THE TASK: Would you please restate the data exactly as it stands, apart from the pictures?

SUPPLIED INFORMATION:
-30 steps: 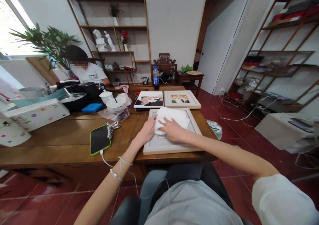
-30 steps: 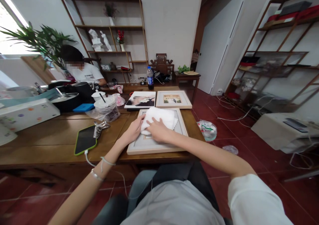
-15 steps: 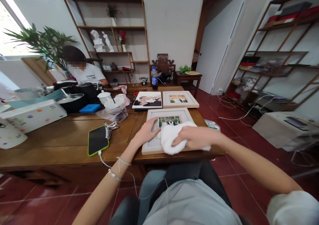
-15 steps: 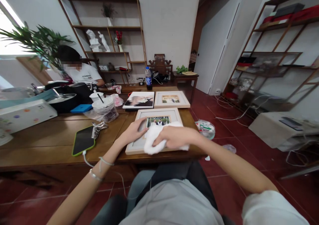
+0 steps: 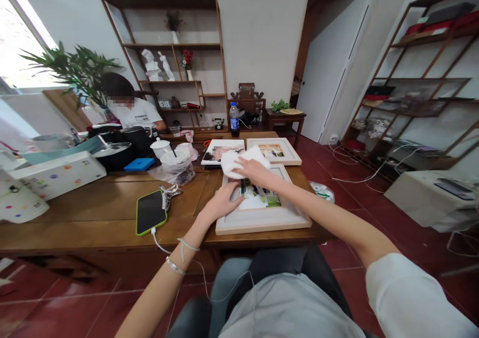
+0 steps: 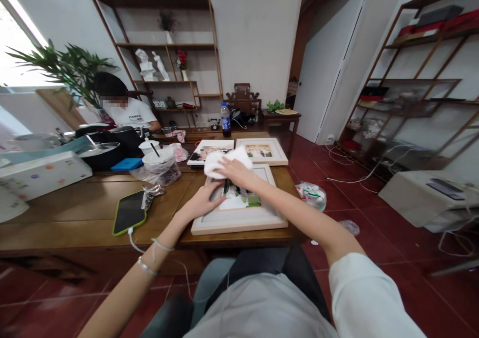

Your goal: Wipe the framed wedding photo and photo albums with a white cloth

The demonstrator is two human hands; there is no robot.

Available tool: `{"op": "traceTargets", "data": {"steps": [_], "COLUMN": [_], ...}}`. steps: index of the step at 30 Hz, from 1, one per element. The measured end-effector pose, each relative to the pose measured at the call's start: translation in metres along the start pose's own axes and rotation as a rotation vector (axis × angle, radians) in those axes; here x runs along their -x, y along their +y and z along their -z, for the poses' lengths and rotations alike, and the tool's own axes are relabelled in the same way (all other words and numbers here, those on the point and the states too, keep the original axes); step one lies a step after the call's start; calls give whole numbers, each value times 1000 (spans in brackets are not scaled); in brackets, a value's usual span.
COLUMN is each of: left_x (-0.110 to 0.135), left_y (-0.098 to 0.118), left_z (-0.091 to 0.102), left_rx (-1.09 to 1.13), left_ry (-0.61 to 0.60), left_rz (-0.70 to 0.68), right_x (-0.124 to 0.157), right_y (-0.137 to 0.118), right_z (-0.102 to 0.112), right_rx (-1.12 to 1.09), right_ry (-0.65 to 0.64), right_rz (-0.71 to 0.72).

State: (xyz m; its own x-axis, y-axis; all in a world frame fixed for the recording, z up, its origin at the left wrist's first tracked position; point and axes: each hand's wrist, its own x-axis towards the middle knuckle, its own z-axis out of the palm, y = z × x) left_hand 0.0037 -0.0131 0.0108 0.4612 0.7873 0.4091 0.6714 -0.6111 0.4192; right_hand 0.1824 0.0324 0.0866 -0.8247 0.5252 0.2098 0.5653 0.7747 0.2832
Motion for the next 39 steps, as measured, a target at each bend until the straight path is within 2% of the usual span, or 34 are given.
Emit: {"op": "traceTargets", "data": {"steps": [2, 6, 14, 17, 21, 26, 33, 36, 39], "left_x": [-1, -2, 1, 1, 1, 1, -2, -2, -1], "left_y": [1, 3, -1, -2, -1, 1, 9, 10, 6], "left_z": [1, 3, -2, -2, 0, 0, 7, 8, 4], "left_rx": [1, 21, -15, -11, 4, 8, 62, 70, 29], "left_ry": [-4, 2, 3, 6, 12, 16, 13, 9, 20], "left_rz": [-7, -45, 26, 24, 23, 4, -72, -74, -20], "right_x": [-4, 9, 85, 100, 98, 78, 38, 39, 56], "right_y": [-9, -7, 34, 41, 32, 10, -24, -29, -22], "right_z": [-9, -8, 16, 16, 12, 10, 4, 3, 7], "right_rx": [6, -1, 64, 97, 122, 90, -36, -56, -52], "right_ry": [-85, -166, -247, -241, -238, -233, -173, -167, -193], "right_rz": [42, -42, -282, -320, -351, -383, -210, -198, -214]}}
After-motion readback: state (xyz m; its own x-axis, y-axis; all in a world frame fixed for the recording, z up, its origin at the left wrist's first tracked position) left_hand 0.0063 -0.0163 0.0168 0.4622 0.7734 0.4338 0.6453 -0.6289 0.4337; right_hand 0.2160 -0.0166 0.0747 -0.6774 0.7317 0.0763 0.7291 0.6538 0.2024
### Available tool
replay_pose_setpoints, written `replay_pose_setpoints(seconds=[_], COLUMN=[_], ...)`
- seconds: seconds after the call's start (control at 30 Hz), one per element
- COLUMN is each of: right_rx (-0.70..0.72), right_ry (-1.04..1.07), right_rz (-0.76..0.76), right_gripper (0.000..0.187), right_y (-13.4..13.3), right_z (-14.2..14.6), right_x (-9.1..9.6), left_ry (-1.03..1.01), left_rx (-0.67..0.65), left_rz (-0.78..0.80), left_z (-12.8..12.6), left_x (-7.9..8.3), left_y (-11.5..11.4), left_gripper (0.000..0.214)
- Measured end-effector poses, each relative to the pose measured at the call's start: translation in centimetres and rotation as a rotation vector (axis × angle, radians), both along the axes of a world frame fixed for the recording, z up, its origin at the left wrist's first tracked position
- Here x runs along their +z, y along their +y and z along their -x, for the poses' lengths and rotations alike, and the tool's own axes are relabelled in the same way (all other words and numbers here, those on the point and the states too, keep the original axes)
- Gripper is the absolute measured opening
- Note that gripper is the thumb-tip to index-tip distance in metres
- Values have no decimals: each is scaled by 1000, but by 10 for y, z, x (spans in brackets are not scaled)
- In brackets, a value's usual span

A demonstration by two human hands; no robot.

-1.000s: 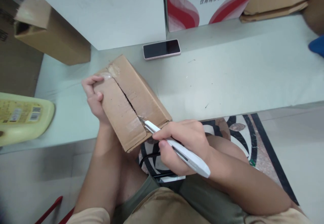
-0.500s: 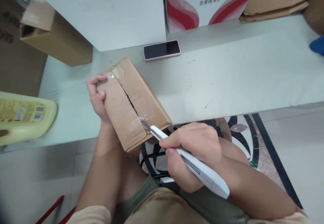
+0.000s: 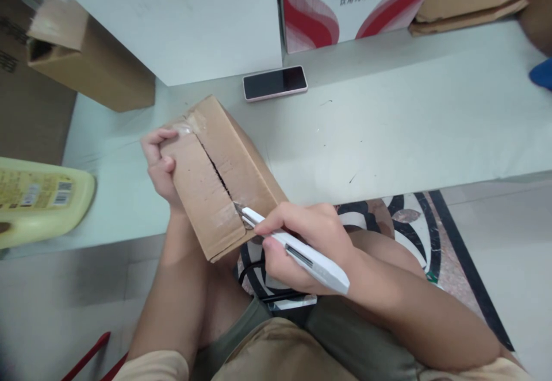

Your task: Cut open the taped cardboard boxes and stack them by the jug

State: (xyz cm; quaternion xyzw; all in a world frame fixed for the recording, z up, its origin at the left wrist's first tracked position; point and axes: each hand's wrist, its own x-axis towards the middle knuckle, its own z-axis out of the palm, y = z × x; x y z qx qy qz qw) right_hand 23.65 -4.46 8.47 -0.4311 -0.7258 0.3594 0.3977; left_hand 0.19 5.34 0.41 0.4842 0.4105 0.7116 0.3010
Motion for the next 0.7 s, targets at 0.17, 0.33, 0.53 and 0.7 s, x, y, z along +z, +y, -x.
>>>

OUTPUT:
-30 steps: 
-30 steps: 
-15 steps: 
-15 steps: 
+0 steps: 
+0 steps: 

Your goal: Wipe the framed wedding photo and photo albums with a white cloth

The demonstrator is two human hands; there is no robot.

Available tool: `{"op": "traceTargets", "data": {"steps": [_], "COLUMN": [_], ...}}`. steps: index of the step at 30 Hz, from 1, one per element. The measured end-effector pose, each relative to the pose measured at the call's start: translation in metres along the start pose's own axes and rotation as a rotation vector (axis × angle, radians) in those axes; here x runs along their -x, y along their +y and z along their -z, for the poses' lengths and rotations alike, and the tool's own axes are relabelled in the same way (all other words and numbers here, those on the point and the states too, keep the original axes); step one lies a step after the call's start; calls give whole numbers, each value times 1000 (spans in brackets are not scaled); in brackets, a value's usual span.
COLUMN is each of: left_x (-0.110 to 0.135), left_y (-0.098 to 0.118), left_z (-0.091 to 0.102), left_rx (-1.09 to 1.13), left_ry (-0.61 to 0.60), left_rz (-0.70 to 0.68), right_x (-0.124 to 0.157), right_y (-0.137 to 0.118), right_z (-0.102 to 0.112), right_rx (-1.12 to 1.09), right_ry (-0.65 to 0.64), right_rz (-0.71 to 0.72).

State: (xyz m; its own x-axis, y-axis; all in a world frame fixed for the recording, z up, its origin at the left wrist's first tracked position; point and axes: each hand's wrist, its own x-axis towards the middle knuckle, its own z-axis out of the palm, y = z × x) left_hand 0.0037 -0.0131 0.0108 0.4612 0.7873 0.4091 0.6714 -0.6111 0.4192; right_hand 0.1824 0.0324 0.0866 -0.8247 0.5252 0.2098 0.5653 0.7747 0.2832
Motion for the next 39 steps, as measured, a target at each bend until the straight path is within 2% of the usual span, or 34 are given.
Emit: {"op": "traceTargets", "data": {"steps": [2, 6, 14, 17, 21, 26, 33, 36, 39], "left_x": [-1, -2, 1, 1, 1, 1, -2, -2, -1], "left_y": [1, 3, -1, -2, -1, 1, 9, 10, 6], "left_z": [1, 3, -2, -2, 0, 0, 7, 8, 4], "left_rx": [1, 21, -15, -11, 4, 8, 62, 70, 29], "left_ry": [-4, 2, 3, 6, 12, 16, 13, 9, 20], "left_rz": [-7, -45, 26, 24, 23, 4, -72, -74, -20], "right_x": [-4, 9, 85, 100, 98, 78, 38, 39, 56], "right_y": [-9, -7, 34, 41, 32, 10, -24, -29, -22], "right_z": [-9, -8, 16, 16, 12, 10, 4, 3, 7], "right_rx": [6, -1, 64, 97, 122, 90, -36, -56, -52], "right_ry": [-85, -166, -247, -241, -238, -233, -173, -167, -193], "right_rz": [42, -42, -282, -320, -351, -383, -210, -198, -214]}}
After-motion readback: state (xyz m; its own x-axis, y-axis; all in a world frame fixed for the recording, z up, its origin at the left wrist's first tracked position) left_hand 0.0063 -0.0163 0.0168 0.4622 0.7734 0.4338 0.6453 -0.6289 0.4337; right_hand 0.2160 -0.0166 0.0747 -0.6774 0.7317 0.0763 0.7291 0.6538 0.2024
### Available tool
replay_pose_setpoints, written `replay_pose_setpoints(seconds=[_], COLUMN=[_], ...)`
- seconds: seconds after the call's start (control at 30 Hz), one per element
- COLUMN is each of: right_rx (-0.70..0.72), right_ry (-1.04..1.07), right_rz (-0.76..0.76), right_gripper (0.000..0.187), right_y (-13.4..13.3), right_z (-14.2..14.6), right_x (-9.1..9.6), left_ry (-1.03..1.01), left_rx (-0.67..0.65), left_rz (-0.78..0.80), left_z (-12.8..12.6), left_x (-7.9..8.3), left_y (-11.5..11.4), left_gripper (0.000..0.214)
- Measured end-effector poses, each relative to the pose measured at the call's start: translation in centimetres and rotation as a rotation vector (axis × angle, radians), both along the axes of a world frame fixed for the recording, z up, its origin at the left wrist's first tracked position
- Here x runs along their +z, y along their +y and z along their -x, for the poses' lengths and rotations alike, and the tool's own axes are relabelled in the same way (all other words and numbers here, those on the point and the states too, keep the original axes)
- Gripper is the absolute measured opening
- Note that gripper is the thumb-tip to index-tip distance in metres
- Values have no decimals: each is scaled by 1000, but by 10 for y, z, x (spans in brackets are not scaled)
- In brackets, a value's usual span

A demonstration by two human hands; no robot.

-1.000s: 
-0.500s: 
+0.000s: 

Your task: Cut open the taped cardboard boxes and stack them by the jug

State: (xyz cm; quaternion xyzw; all in a world frame fixed for the recording, z up, its origin at the left wrist's first tracked position; point and axes: each hand's wrist, its own x-axis towards the middle knuckle, its own z-axis out of the palm, y = z × x; x y z qx qy qz qw) right_hand 23.65 -4.46 8.47 -0.4311 -0.7258 0.3594 0.3977; left_hand 0.19 5.34 0.41 0.4842 0.4105 0.7116 0.3010
Motion for the next 0.7 s, targets at 0.17, 0.33, 0.53 and 0.7 s, x, y, z along +z, +y, -x.
>>>

The exercise has been finished.